The Statute Law (Repeals) Act 1998 (c. 43) is an act of the Parliament of the United Kingdom. It provided reform to the statute law in the areas of administration of justice, ecclesiastical law, education, finance, Hereford and Worcester, inclosure acts, Scottish Local Acts, Slave Trade Acts, as well as other miscellaneous items.
The act implemented recommendations contained in the sixteenth report on statute law revision, by the Law Commission and the Scottish Law Commission.
Paragraph 3 was repealed by section 109(3) of, and Schedule 10 to the Courts Act 2003.
The Inclosure Commissioners Act 1851 (14 & 15 Vict. c. 53) was entirely repealed.
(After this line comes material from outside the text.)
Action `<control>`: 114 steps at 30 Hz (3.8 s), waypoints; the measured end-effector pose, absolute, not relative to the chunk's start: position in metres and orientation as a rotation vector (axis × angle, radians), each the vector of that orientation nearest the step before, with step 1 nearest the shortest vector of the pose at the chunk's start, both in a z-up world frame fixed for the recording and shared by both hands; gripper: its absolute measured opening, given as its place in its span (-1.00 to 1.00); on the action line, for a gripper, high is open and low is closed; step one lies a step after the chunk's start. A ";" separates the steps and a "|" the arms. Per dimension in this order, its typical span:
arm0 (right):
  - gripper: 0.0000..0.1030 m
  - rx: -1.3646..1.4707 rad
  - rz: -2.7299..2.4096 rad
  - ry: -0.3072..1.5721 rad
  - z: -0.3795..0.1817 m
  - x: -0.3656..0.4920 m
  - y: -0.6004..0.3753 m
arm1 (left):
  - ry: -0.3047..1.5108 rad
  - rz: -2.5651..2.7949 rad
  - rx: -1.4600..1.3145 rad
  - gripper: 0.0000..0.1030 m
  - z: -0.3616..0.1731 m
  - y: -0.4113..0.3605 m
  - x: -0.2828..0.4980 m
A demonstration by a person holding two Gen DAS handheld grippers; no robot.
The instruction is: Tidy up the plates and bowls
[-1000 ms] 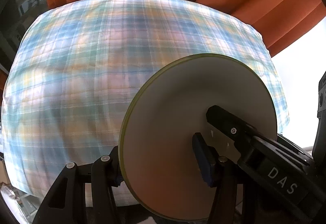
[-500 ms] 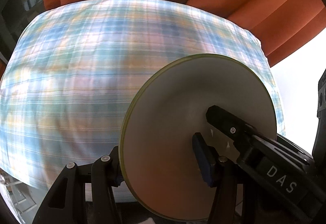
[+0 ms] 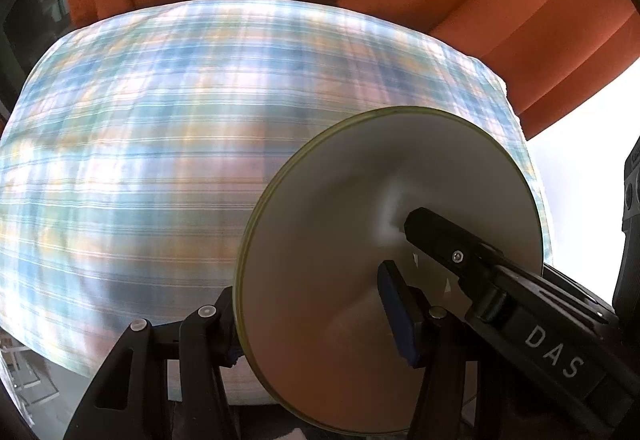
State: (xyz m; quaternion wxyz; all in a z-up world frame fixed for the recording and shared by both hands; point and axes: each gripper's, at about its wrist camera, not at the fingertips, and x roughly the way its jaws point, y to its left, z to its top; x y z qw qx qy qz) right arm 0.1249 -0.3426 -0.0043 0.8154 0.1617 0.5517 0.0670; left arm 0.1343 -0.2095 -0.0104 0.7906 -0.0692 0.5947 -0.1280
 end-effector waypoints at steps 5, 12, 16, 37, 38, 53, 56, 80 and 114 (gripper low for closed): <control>-0.22 0.356 0.122 1.185 -0.010 0.122 -0.371 | 1.296 -0.293 -0.142 0.10 -0.018 -0.235 0.135; -0.22 0.353 0.107 1.208 -0.020 0.119 -0.402 | 1.322 -0.297 -0.154 0.10 -0.031 -0.260 0.131; -0.22 0.337 0.114 1.233 -0.027 0.121 -0.410 | 1.338 -0.276 -0.177 0.10 -0.038 -0.268 0.131; -0.23 0.282 0.221 1.297 -0.046 0.140 -0.399 | 1.353 -0.160 -0.149 0.11 -0.047 -0.263 0.135; -0.23 0.280 0.226 1.297 -0.047 0.139 -0.399 | 1.348 -0.155 -0.145 0.12 -0.047 -0.264 0.136; -0.06 0.291 0.277 1.249 -0.054 0.133 -0.413 | 1.303 -0.040 -0.087 0.35 -0.045 -0.271 0.125; -0.02 0.279 0.289 1.226 -0.050 0.129 -0.412 | 1.263 -0.049 -0.065 0.40 -0.037 -0.271 0.120; 0.57 0.167 -0.066 0.835 0.031 0.043 -0.352 | 0.854 -0.164 -0.051 0.73 0.025 -0.175 0.061; 0.71 0.121 -0.049 0.664 0.006 -0.062 -0.208 | 0.644 -0.049 0.063 0.94 0.007 -0.038 -0.034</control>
The Slavery Abolition Act 1833 was entirely repealed. Despite its repeal, slavery remains illegal because the act only applied to the British Empire, as it was already illegal in Britain itself at the time of its passage due to legal precedents set by court cases like Somerset v Stewart and Knight v Wedderburn, a state of law that carried over into the United Kingdom. Sections of the Slave Trade Act 1824, Slave Trade Act 1843, and Slave Trade Act 1873 that prohibit and criminalize slavery also remain in force. More recently, the Human Rights Act 1998 incorporated Article 4 of the European Convention on Human Rights, which prohibits holding people as slaves, into British law; additionally, the Modern Slavery Act 2015 also independently provides for the penalization and prosecution of slavery.